See the full breakdown of what drives bathroom renovation prices — job sizes, unit rates, and how to save.
Frequently asked questions
Do I supply the fittings myself or buy through the contractor?
Buying your own toilet, vanity, and taps gives price control; buying through the contractor makes them responsible for defects, wrong sizes, and delivery timing. A common middle path: contractor supplies everything built-in or warranty-critical (shower valves, waste, membrane), you supply visible items like mirrors and accessories. Whoever supplies an item owns replacing it if it arrives damaged.
Can I renovate my bathroom in stages to spread the cost?
Only in limited ways. Swapping a vanity, toilet, or taps in place works as standalone jobs, but anything touching the shower area, waterproofing, or tiling should be done in one hit — redoing tiles twice or breaking a waterproof membrane to add something later costs more than doing it together.
Should I hire one bathroom fitter or separate trades?
A bathroom renovation touches plumbing, electrics, waterproofing, tiling, and carpentry. A bathroom specialist or small contractor who coordinates all of it is usually worth the margin unless you have renovation experience — sequencing errors between trades (tiler before the plumber finished rough-in, for example) are the classic self-managed failure.

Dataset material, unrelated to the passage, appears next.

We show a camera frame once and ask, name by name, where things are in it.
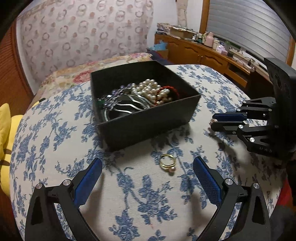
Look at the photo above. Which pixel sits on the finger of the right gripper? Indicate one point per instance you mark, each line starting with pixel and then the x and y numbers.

Walk-in shower or bathtub — what should I choose?
Walk-in showers cost less to build than bath-plus-screen setups, use less space, and suit ageing-in-place. Keep at least one bathtub in the home if you may sell to families — in most markets a home with no bath at all narrows the buyer pool. If you have two bathrooms, the common answer is one of each.
How much deposit should I pay a bathroom renovator?
Around 10-20% is normal, sometimes more where custom vanities or imported fittings must be ordered up front — in that case pay the supplier invoice share, not a round 50%. Hold 5-10% back until the room has been used for a week or two and the snag list (grout gaps, silicone, door alignment) is closed.
How much does a bathroom remodel cost in the US?
Angi and HomeAdvisor put most full bathroom remodels around $6,000-$18,000 with a national average near $12,000; primary-suite and high-end remodels commonly run $25,000-$60,000. Per-square-foot pricing typically lands at $70-$250 depending on finish level.
Does a bathroom remodel need a permit in the US?
Swapping fixtures in place usually doesn't; moving drains or supply lines, adding circuits, or altering walls usually does — the rules are set by your city or county building department. Unpermitted plumbing and electrical work is a common home-inspection finding that complicates resale.